[Start of section]

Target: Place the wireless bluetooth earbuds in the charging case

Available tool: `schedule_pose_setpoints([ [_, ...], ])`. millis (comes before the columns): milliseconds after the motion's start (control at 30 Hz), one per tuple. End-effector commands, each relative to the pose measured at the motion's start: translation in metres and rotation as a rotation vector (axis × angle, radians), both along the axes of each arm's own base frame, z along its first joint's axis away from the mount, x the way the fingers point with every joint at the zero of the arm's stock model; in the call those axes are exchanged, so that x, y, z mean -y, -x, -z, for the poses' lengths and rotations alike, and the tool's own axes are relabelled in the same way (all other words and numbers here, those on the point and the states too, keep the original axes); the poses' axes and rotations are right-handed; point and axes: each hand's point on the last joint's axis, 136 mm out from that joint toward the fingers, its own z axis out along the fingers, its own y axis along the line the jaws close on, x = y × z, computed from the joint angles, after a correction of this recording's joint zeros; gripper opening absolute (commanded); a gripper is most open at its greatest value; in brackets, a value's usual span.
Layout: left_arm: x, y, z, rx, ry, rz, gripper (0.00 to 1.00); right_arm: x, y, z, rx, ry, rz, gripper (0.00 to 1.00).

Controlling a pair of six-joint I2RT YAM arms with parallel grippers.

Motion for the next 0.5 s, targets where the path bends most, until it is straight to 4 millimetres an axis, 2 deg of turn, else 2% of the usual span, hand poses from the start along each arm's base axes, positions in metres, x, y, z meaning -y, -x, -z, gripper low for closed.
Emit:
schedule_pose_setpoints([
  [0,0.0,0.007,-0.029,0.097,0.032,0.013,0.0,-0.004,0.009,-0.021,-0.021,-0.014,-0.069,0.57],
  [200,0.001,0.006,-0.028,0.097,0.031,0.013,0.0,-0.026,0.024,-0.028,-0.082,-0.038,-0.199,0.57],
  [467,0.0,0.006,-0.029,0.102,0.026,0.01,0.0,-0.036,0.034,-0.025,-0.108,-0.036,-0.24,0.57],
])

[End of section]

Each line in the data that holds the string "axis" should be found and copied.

Available tool: `schedule_pose_setpoints([ [_, ...], ])`. millis (comes before the columns): milliseconds after the motion's start (control at 30 Hz), one per tuple. End-effector commands, each relative to the pose measured at the motion's start: translation in metres and rotation as a rotation vector (axis × angle, radians), both along the axes of each arm's own base frame, z along its first joint's axis away from the mount, x the way the fingers point with every joint at the zero of the arm's stock model; in the call those axes are exchanged, so that x, y, z mean -y, -x, -z, for the poses' lengths and rotations alike, and the tool's own axes are relabelled in the same way (all other words and numbers here, those on the point and the states too, keep the original axes); the poses' axes and rotations are right-handed; point and axes: each hand's point on the last joint's axis, 136 mm out from that joint toward the fingers, its own z axis out along the fingers, its own y axis along the line the jaws close on, x = y × z, computed from the joint angles, after a correction of this recording's joint zeros; gripper opening absolute (commanded); a gripper is most open at its greatest value; in brackets, a value's usual span.
Motion for the next 0.5 s, targets where the path bends most, until it is straight to 4 millimetres an axis, 2 deg of turn, else 2% of the usual span, hand poses from the start along each arm's base axes, positions in metres, x, y, z meaning -y, -x, -z, gripper low for closed.

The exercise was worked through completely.